Counting Our Blessings

As I am drinking my coffee this beautiful morning, Mikkel hands me a smoothie he made for breakfast – fresh papaya, banana, mango, and pineapple blended up with a little ice. Afterwards he says, “I really like our automatic ice maker.” Actually, he fills up ice trays with water and puts them in the freezer. I responded with, “And I like our dishwasher.” I wash dishes by hand. Then I added, “I also like our clothes dryer. It is so natural and makes things smell so nice.” I hang my clothes out to dry.
I started about all the things I used to have, but don’t really mind not having anymore. I have written about some of these things before, but it is always good to re-evaluate and count my blessings. TV is one thing we have been without until yesterday. We shipped our TV here in the crate, but it has been sitting in it’s box all this time. So we decided not to get satellite TV for now. A few days ago we finally set it up on the stand but did not connect it. Then yesterday we connected it with our Apple TV which is connected to the internet. We also have a router that cloaks our IP address to make others think we are in the states so we can watch TV shows and movies in English (not live but past episodes). It works, but surprisingly we have little desire to watch it as much as we did in the states. We have no DVR to record-oh well.

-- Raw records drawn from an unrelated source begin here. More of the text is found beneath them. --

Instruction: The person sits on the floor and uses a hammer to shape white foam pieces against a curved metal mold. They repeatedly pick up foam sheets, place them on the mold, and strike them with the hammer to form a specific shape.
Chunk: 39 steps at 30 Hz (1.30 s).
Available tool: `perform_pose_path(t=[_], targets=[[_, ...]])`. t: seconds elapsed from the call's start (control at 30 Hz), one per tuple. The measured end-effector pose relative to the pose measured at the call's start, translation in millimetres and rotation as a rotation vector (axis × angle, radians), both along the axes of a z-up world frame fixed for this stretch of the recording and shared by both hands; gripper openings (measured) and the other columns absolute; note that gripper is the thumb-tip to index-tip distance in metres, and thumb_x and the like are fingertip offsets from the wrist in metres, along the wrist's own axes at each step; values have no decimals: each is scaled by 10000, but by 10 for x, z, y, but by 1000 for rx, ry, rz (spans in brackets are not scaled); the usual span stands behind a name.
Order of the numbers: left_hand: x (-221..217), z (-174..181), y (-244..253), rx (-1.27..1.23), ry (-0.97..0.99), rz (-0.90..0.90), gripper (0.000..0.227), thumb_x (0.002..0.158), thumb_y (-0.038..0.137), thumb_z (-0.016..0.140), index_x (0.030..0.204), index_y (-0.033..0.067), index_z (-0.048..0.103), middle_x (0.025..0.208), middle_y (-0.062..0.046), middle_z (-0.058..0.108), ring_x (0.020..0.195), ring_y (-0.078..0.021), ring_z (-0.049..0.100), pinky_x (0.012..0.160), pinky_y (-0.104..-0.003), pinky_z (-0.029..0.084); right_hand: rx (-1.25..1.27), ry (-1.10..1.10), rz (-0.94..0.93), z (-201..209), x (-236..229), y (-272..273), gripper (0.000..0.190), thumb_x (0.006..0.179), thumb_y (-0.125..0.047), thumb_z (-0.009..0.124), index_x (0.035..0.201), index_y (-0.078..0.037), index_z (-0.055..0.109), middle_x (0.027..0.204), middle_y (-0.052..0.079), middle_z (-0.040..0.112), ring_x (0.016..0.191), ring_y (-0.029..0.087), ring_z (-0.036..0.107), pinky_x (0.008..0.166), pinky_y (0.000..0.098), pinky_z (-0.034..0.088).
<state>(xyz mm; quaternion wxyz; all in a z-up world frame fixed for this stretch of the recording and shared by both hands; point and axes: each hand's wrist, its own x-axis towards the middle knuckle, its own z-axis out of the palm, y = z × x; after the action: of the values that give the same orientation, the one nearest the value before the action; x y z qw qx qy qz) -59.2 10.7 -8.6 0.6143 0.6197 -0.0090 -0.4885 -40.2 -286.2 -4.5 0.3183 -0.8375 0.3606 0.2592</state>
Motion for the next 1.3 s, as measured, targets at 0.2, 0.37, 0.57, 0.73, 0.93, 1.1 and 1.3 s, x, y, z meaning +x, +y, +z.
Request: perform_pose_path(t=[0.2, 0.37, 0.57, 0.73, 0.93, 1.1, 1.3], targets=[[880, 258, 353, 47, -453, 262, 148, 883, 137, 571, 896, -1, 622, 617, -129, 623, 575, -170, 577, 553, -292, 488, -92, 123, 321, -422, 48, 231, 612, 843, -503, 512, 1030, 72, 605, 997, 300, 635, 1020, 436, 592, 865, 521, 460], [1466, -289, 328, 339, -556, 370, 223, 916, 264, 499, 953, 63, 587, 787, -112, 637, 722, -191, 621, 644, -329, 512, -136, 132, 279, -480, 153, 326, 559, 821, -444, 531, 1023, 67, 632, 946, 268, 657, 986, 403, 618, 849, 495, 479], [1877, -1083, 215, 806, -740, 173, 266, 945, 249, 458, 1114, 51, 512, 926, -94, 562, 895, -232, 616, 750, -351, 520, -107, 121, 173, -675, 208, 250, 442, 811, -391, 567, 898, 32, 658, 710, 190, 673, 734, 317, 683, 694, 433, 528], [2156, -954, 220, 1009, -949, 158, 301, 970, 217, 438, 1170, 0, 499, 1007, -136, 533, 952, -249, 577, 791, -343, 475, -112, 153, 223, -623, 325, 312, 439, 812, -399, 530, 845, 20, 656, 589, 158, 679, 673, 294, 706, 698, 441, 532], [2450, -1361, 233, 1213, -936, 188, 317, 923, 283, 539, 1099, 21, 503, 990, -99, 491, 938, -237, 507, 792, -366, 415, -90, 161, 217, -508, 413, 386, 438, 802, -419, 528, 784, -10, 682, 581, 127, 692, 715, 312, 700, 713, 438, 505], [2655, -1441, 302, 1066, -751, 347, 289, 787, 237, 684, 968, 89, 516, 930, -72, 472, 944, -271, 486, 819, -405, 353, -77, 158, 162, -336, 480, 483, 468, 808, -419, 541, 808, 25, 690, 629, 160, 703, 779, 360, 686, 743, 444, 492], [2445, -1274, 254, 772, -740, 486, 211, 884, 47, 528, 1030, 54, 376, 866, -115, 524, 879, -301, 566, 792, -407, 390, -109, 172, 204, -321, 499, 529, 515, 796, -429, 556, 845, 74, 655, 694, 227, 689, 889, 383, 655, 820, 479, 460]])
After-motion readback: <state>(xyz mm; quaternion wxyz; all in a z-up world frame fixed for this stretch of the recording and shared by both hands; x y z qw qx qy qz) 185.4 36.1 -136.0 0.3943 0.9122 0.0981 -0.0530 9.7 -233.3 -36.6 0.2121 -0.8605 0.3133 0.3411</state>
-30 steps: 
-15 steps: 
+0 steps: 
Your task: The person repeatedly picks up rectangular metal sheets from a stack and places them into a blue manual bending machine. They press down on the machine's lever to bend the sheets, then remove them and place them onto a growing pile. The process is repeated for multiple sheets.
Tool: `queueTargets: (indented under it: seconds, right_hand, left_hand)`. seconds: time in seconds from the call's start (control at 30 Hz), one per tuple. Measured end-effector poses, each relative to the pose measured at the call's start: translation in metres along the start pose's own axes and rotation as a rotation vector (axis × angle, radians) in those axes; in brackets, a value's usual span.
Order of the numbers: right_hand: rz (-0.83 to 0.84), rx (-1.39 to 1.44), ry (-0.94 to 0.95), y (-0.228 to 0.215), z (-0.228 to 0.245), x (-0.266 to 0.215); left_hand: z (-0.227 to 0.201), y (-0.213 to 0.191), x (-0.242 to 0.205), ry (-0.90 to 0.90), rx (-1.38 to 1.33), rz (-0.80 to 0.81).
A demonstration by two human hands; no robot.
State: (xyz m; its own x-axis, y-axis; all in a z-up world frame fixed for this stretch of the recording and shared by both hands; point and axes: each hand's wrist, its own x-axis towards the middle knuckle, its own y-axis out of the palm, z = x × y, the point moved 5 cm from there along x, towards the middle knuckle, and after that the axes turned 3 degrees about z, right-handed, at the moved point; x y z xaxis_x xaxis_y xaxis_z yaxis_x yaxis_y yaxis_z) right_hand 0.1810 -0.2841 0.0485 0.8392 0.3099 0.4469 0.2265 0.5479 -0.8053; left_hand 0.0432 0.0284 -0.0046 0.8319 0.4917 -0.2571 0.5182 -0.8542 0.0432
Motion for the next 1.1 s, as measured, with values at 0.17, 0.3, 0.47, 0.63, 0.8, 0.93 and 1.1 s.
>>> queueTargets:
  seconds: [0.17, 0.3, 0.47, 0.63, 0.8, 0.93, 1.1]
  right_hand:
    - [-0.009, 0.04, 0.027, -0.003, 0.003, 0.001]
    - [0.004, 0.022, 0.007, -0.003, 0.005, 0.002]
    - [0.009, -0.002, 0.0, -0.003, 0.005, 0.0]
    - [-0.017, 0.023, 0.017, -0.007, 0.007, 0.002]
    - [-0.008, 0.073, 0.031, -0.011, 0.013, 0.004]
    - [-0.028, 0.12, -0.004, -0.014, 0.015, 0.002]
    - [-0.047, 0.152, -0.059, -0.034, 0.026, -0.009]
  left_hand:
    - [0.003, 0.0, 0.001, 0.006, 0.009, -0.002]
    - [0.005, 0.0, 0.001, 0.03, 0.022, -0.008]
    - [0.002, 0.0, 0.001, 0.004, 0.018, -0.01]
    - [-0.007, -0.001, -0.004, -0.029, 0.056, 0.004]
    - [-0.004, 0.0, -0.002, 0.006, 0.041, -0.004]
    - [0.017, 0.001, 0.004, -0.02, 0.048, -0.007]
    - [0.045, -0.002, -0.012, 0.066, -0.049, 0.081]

There are other things we have learned to live without. 1.) No hot water heater for our kitchen and bathroom sinks and clothes washer. I heat up water for dishes (or use a semi-solid dishsoap for cold water). 2.) A full stove with oven – the oven would only heat up the house. We have a 3-burner counter top butane stove which works well for Mikkel along with a toaster oven and microwave. We do want to get a gas BBQ soon so Mikkel can cook outdoors and keep the heat out of the house. (He has learned from our friend how to make pizza on the BBQ.)
3.) Central air conditioning throughout – we have a wall unit in the master bedroom that cools off the room very well, although we only use it for a little while at night. The ceiling fans and cross breeze from the front to the back seem to do just fine and sitting out in the patios keeps us comfortable as well. 4.) I do miss our TempurPedic mattress, but I am sleeping well on our bed that came with this furnished home. 5.) Daily delivered mail – the utility bills are hand delivered (slipped under the screen door or left on the door handle. We pay for them at the local Western Union office about 4 blocks away. My mail from the states is forwarded to my daughter who scans and emails the important things and throws away the junk mail (certainly don’t miss that). We also have a mailbox at MailBox Etc. in Las Tablas. Any mail or things we want to order can be shipped to our Florida address and forwarded on to Las Tablas. 6.) Can’t go to the neighborhood Starbucks for coffee, but Mikkel, each morning, makes a very good cup of Panamanian brew with the AeroPress coffee/espresso maker (like a French press without the grounds in the cup). 7.) Wearing makeup (my daughter-in-law Rosie would die). I brought all kinds, but hardly ever put it on-maybe a little lipstick and blush once in a while. The humidity is great for the skin. 8.) We don’t have lots of kitchen cupboards or storage space or closets, but we found ways to store things. Most everything is open, not enclosed, because things easily mildew or mold here. I love our little home; it’s comfortable. I walk look through the neighborhood and walk around town viewing the many houses. Some big and luxurious, some with just 4 block walls and no glass windows or doors; but everyone seems content. Children are happily playing, adults sit out on their front patios and greet you with “Buenas” and a big smile.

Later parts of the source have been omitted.